- **PROBLEM DESCRIPTION**: Copies of all lines that contain "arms" are needed; take them from the data below.
________
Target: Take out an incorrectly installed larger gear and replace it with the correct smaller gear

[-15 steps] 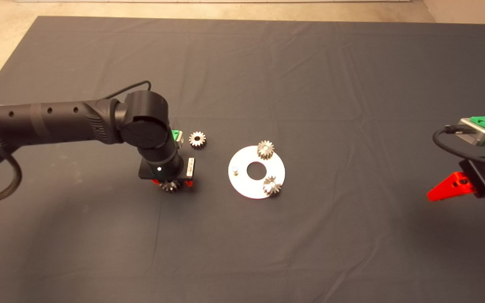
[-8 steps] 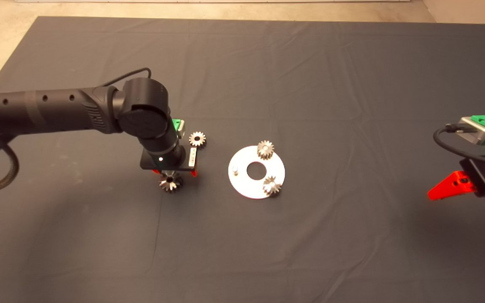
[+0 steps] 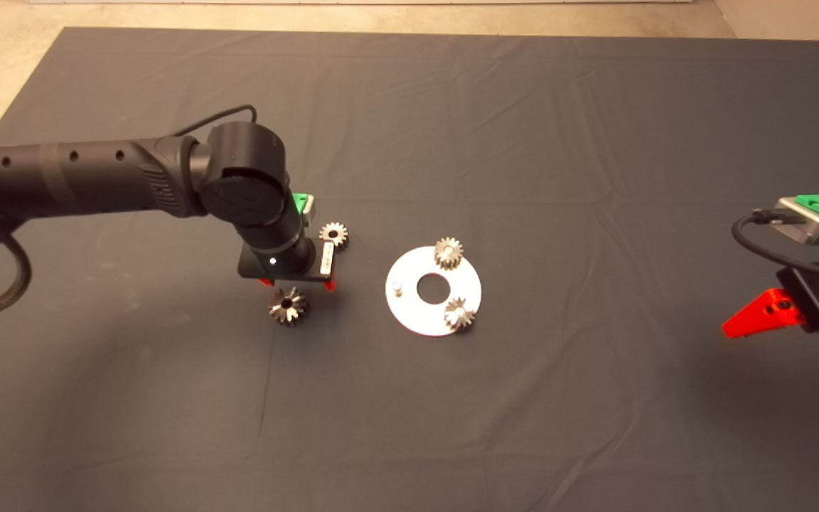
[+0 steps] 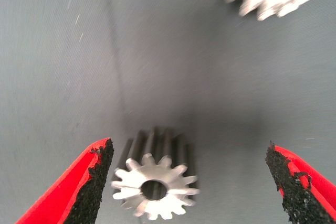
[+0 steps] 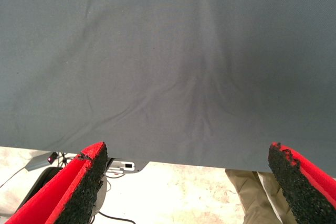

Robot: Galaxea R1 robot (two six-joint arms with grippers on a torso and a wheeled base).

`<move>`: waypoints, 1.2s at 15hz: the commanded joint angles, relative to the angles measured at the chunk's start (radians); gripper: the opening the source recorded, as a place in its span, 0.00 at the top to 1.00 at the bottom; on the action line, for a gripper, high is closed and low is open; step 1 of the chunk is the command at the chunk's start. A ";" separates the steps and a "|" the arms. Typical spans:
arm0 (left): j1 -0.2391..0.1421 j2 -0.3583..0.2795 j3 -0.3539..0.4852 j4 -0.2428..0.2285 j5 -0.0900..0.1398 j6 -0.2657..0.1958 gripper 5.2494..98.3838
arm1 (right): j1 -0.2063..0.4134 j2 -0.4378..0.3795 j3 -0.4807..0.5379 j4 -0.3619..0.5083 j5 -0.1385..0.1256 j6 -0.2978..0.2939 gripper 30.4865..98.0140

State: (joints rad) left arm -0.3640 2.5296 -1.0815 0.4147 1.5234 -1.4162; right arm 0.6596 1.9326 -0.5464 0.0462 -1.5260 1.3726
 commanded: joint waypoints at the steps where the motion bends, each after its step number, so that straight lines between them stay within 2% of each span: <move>1: -0.065 0.050 -0.059 -0.038 0.135 0.040 0.26 | 0.020 -0.008 0.005 0.035 0.000 -0.003 0.25; 2: -0.066 0.066 -0.086 -0.047 0.135 0.047 0.26 | 0.020 -0.008 0.005 0.035 0.000 -0.003 0.25; 6: -0.066 0.148 -0.224 -0.062 0.134 0.158 0.26 | 0.020 -0.008 0.005 0.037 -0.002 -0.003 0.25; 8: -0.061 0.176 -0.285 -0.063 0.114 0.191 0.26 | 0.020 -0.010 0.005 0.037 -0.002 -0.003 0.25; 12: -0.058 0.196 -0.322 -0.062 0.084 0.203 0.26 | 0.020 -0.011 0.002 0.037 0.000 -0.003 0.25; 16: -0.056 0.213 -0.354 -0.062 0.080 0.244 0.26 | 0.020 -0.010 0.001 0.035 0.001 0.000 0.25; 18: -0.053 0.211 -0.354 -0.062 0.061 0.246 0.26 | 0.020 -0.010 0.001 0.035 0.000 0.000 0.25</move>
State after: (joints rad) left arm -0.4051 2.7283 -1.4128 0.3666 1.5217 -1.1968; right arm 0.6596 1.9279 -0.5464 0.0464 -1.5260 1.3728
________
- **EXERCISE RESULT**:
Robot: Galaxea R1 robot (two six-joint arms with grippers on a torso and a wheeled base).
`<move>`: waypoints, 1.2s at 15hz: the commanded joint angles, relative to the angles measured at the chunk's start (radians); gripper: the opening the source recorded, as a place in its span, 0.00 at the top to 1.00 at the bottom; on the action line, for a gripper, high is closed and low is open; step 1 of the chunk is the command at the chunk's start. A ";" separates the steps and a "|" the arms. Typical spans:

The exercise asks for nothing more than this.